Ironisnya, ketika negara Indonesia telah
dicanangkan sebagai negara hukum dengan jargon tersohor ‘hukum sebagai
panglima’, justru penegakan hukum masih sarat kepentingan kekuasaan,
tidak berlandaskan hak asasi manusia, dan tebang pilih. Bahkan menjadi
semakin paradoks ketika penyelesaian perkara secara kekeluargaan sering
dilakukan untuk menyembunyikan kebusukan.
Singkat saja, saya bingung dengan
namanya ‘kekeluargaan’ di Indonesia ini. Kalau memang dari dulu dibilang
cara kekeluargaan ini lebih diutamakan, apanya yang ‘kekeluargaan’ dari
peristiwa ‘65? Pemerkosaan para perempuan yang dituduh Gerwani?
Mutilasi tubuh mereka? Atau penyiksaan orang-orang yang dituduh PKI?
Saya cuplik di sini tulisan Saskia Wieringa (peneliti di University of Amsterdam) yang dimuat di Majalah Bhinneka terbaru.
Wieringa mengisahkan pembunuhan yang terjadi di Kebun Raya Purwodadi:
“Para tahanan setelah diturunkan, diseret ke tepi. Mereka diperintahkan
untuk berlutut dan tenggorokan mereka digorok. Kadang-kadang telinga dan
hidung mereka dipotong bahkan juga alat kelamin mereka. Atau mata
mereka dicungkil.
Kemudian, mereka ditebas sampai mati, lalu didorong ke
depan hingga terlempar ke dalam lobang, berturut-turut. Mayat mereka
kemudian ditutupi pasir sehingga malam berikutnya sekelompok tahanan
baru bisa dibunuh.”
Apakah yang seperti ini bisa
diselesaikan dengan cara kekeluargaan? Apakah jika rakyat, atau dalam
hal ini korban, yang menuntut agar tragedi ‘65 diselesaikan secara hukum
setelah 50 tahun lamanya maka berarti mereka dalam kondisi terlalu baper (bawa perasaan)?
Mari kita bayangkan sosok Bapak Menko
sebagai seorang ayah yang memarahi seorang anak supaya legowo, insaf
bahwa mereka sudah terlalu lama ngeles dari tanggung jawab, dan mau
meminta maaf. Untuk anak yang lain, Bapak Menko perlu menegur supaya
jangan terlalu mendramatisir dan mau menerima permintaan maaf yang lain.
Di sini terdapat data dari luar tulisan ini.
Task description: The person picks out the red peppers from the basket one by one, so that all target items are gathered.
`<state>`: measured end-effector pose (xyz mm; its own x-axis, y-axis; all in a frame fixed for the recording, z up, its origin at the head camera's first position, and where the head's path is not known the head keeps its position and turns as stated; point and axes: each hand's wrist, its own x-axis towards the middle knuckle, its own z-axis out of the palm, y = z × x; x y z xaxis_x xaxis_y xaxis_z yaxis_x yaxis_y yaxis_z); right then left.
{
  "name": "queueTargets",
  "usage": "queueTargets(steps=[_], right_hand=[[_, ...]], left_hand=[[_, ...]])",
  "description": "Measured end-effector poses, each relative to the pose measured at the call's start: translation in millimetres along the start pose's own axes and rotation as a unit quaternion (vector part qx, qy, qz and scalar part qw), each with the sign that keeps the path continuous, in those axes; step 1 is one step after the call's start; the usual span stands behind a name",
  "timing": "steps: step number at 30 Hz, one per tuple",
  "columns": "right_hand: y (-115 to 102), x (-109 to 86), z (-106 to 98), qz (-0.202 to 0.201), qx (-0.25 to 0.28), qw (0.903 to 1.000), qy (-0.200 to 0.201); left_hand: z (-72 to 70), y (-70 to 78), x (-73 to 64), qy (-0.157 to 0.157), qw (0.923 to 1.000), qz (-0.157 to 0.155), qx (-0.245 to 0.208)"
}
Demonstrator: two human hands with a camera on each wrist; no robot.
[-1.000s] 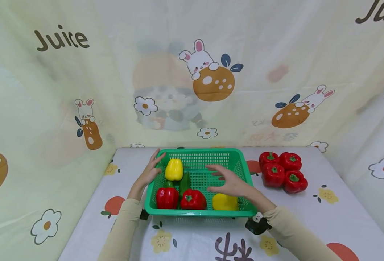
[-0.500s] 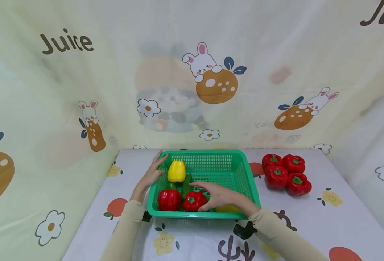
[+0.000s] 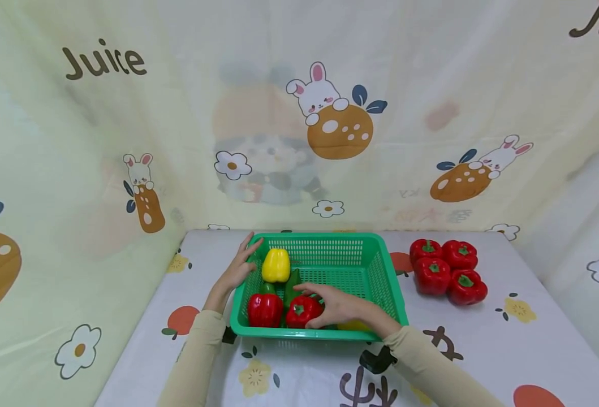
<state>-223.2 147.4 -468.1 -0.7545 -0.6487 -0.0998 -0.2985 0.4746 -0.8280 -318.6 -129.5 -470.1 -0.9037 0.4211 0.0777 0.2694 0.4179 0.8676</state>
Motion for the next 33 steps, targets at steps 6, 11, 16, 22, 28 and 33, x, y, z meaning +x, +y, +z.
queueTargets(steps=[6, 11, 16, 22, 28, 33], right_hand=[[-3, -4.7, -6, -0.001, 0.027, 0.9994, 0.023], [-3, -12.4, -13, -0.002, 0.030, 0.9979, 0.057], [2, -24.0, -21, -0.002, 0.018, 0.9955, 0.093], [8, -42.3, -33, -0.006, 0.010, 0.9908, 0.135], [14, -59.0, -51, -0.015, 0.010, 0.9808, 0.194], [15, -71.3, -66, -0.010, 0.004, 0.9710, 0.239]], left_hand=[[0.6, -1.8, 2.7, -0.005, 0.9998, -0.007, -0.018], [5.5, -23.7, 10.7, 0.009, 1.0000, -0.001, 0.003], [6.8, -29.4, 12.0, 0.021, 0.9997, 0.005, 0.014], [7.0, -29.1, 12.2, 0.021, 0.9996, 0.002, 0.020], [6.6, -29.3, 12.2, 0.021, 0.9995, 0.002, 0.024], [7.0, -29.7, 11.8, 0.023, 0.9994, 0.004, 0.023]])
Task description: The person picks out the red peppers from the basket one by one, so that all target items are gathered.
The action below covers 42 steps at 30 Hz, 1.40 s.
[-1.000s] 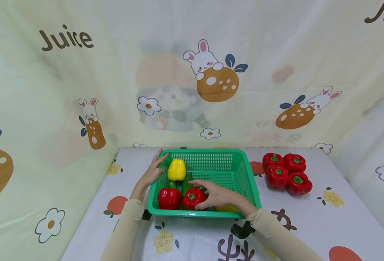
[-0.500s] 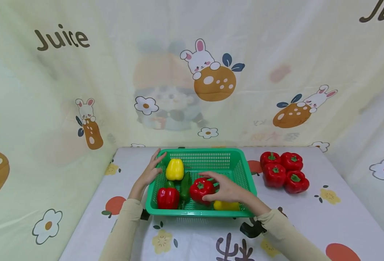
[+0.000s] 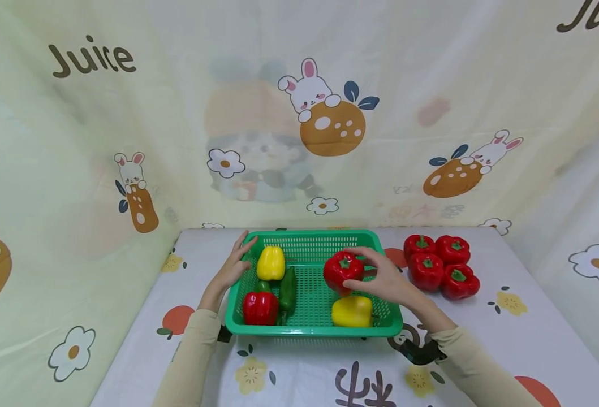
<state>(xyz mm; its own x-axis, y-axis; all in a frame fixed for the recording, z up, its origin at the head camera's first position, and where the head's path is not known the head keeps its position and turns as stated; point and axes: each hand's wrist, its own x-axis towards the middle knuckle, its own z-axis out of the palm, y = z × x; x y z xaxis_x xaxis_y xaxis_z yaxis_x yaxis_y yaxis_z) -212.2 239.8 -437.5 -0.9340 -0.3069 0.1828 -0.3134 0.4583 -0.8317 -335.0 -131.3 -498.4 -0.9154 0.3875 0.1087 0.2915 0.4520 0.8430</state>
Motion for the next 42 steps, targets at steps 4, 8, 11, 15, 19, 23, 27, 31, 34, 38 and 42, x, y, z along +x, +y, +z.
queueTargets(steps=[4, 8, 11, 15, 19, 23, 27, 31, 34, 38, 42], right_hand=[[1, -4.6, -14, 0.013, -0.007, 0.9996, 0.026], [4, -10.8, -26, 0.017, -0.013, 0.9989, 0.041], [5, -16.0, -34, 0.015, -0.011, 0.9985, 0.051], [6, -22.9, -46, 0.015, -0.017, 0.9974, 0.069], [10, -30.6, -58, 0.010, -0.046, 0.9942, 0.097], [15, -42.0, -67, 0.031, -0.071, 0.9887, 0.129], [17, -56.2, -73, 0.067, -0.086, 0.9807, 0.162], [27, -69.8, -75, 0.089, -0.097, 0.9722, 0.193], [37, -80.7, -69, 0.094, -0.112, 0.9647, 0.219], [49, -95.7, -57, 0.107, -0.132, 0.9543, 0.246], [61, -103.9, -50, 0.120, -0.143, 0.9485, 0.256]], left_hand=[[-0.1, 1.8, -0.5, -0.002, 1.0000, 0.002, -0.002], [0.1, 2.3, -1.0, -0.004, 1.0000, 0.001, -0.004], [0.4, 1.4, 0.0, -0.003, 1.0000, -0.001, -0.007], [-0.1, 0.0, 0.4, -0.003, 0.9999, 0.000, -0.010], [-0.6, 0.3, -0.2, 0.000, 0.9999, 0.001, -0.010], [-0.8, 0.1, -0.2, 0.001, 1.0000, 0.000, -0.009], [-1.0, 0.3, -0.7, -0.001, 1.0000, 0.000, -0.009], [0.2, -0.2, -0.6, 0.000, 1.0000, 0.002, -0.008], [0.2, -0.6, -0.5, -0.001, 1.0000, 0.005, -0.006], [0.3, -0.4, -0.4, -0.001, 1.0000, 0.006, -0.005], [0.8, -1.5, 0.0, -0.003, 0.9999, 0.006, -0.008]])
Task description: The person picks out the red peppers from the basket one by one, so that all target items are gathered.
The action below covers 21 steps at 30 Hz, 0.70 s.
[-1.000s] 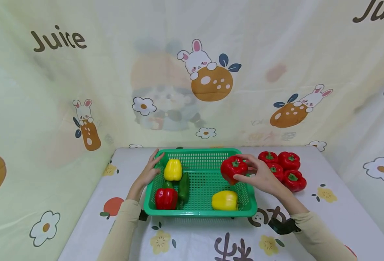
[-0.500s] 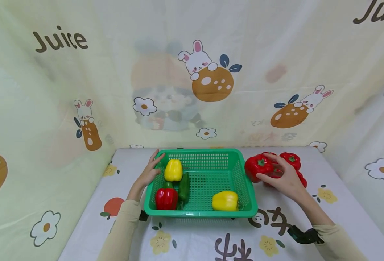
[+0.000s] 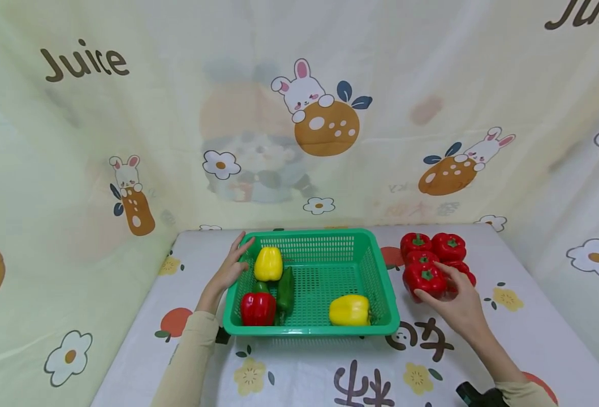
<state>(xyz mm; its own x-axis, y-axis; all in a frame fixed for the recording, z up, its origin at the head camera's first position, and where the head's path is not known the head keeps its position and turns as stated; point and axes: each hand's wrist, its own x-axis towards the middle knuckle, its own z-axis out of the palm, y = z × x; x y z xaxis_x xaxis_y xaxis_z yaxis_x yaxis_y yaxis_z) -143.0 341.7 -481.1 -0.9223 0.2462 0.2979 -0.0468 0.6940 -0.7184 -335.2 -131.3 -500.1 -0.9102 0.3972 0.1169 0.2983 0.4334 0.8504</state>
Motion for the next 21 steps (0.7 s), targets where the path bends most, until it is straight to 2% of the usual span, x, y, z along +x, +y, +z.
queueTargets(steps=[10, 21], right_hand=[[22, -8.6, 10, 0.014, -0.013, 0.9998, -0.001], [31, -13.8, 14, 0.030, -0.014, 0.9994, -0.005]], left_hand=[[-0.7, -0.4, 0.2, 0.000, 1.0000, 0.001, -0.007], [-0.2, -2.0, 1.3, 0.003, 1.0000, -0.002, -0.005]])
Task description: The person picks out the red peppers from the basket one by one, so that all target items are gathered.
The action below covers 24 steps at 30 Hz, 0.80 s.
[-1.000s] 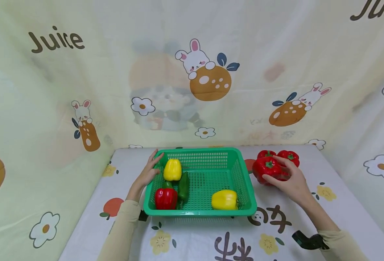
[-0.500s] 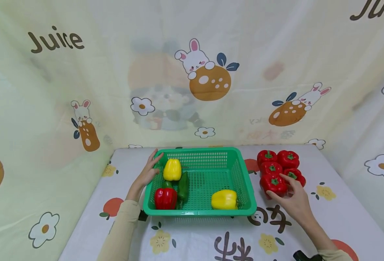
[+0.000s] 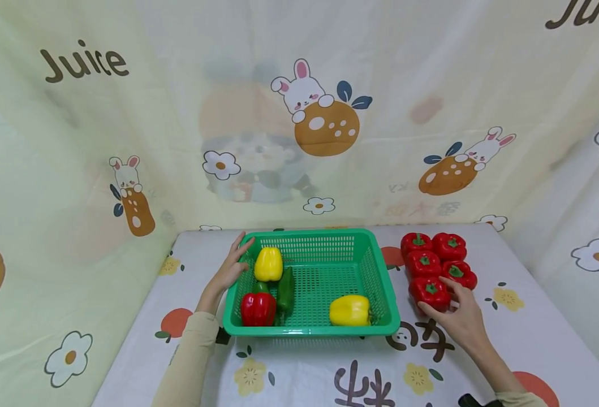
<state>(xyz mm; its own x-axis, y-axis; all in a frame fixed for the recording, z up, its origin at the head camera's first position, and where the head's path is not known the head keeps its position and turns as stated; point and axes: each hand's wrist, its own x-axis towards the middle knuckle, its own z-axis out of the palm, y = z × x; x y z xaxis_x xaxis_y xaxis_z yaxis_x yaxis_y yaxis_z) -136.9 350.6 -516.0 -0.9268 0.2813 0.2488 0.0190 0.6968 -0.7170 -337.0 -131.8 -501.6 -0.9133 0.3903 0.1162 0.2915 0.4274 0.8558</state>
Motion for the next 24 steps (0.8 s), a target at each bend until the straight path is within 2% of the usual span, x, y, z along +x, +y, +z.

Bukankah ini sangat absurd? Menyodorkan
penyelesaian tragedi genosida ‘65 dengan cara kekeluargaan, sama saja
dengan meremehkan suatu kasus pelanggaran HAM berat, dan tentu
merendahkan hak asasi manusia juga.
Kalau mengambil contoh dalam kasus lain,
seperti kasus Lumpur Lapindo, seolah penyelesaian kekeluargaan dianggap
begitu mudah untuk meringankan penderitaan rakyat. Tinggal salaman,
tidak ada yang dihukum berat, ganti rugi uang dari negara, dan semua
bisa kelar dengan cara mufakat. Beginikah tawaran non-yudisial ala
pemerintah? Tawaran ‘damai-damai’ saja?
Dan semua penyelesaian kekeluargaan
serba gampang tersebut nyatanya hanya untuk mempermudah pejabat atau
kriminal yang sudah melanggar HAM besar, bukan untuk mempermudah rakyat
atau korban yang sudah mengalami musibah.
Ini adalah cermin dari sistem Negara
kita. Para penguasa dan pembesar yang terlibat korupsi dan pelanggaran
HAM berat sering lolos dengan sistem ‘kekeluargaan’. Tidak mengherankan
bila Setya Novanto pun sidangnya tiba-tiba bisa tertutup dan kasusnya
dilupakan dengan ‘salam kekeluargaan’ para pejabat.
Lah kok tragedi ‘65 mau ‘dibegitukan’
juga? Bagaimana dengan para penyintas-nya yang masih mengalami teror di
sana-sini. Bahkan hak berbicara mereka pun dibatasi?
Sejarah yang diselewengkan pun belum
kelar diusut. ‘Cara kekeluargaan’ yang kini berkumandang mengiringi
upaya-upaya pelurusan sejarah, rekonsiliasi, dan penegakan hukum atas
tragedi ’65 hanyalah cermin ketakutan dari para pejabat dan penguasa.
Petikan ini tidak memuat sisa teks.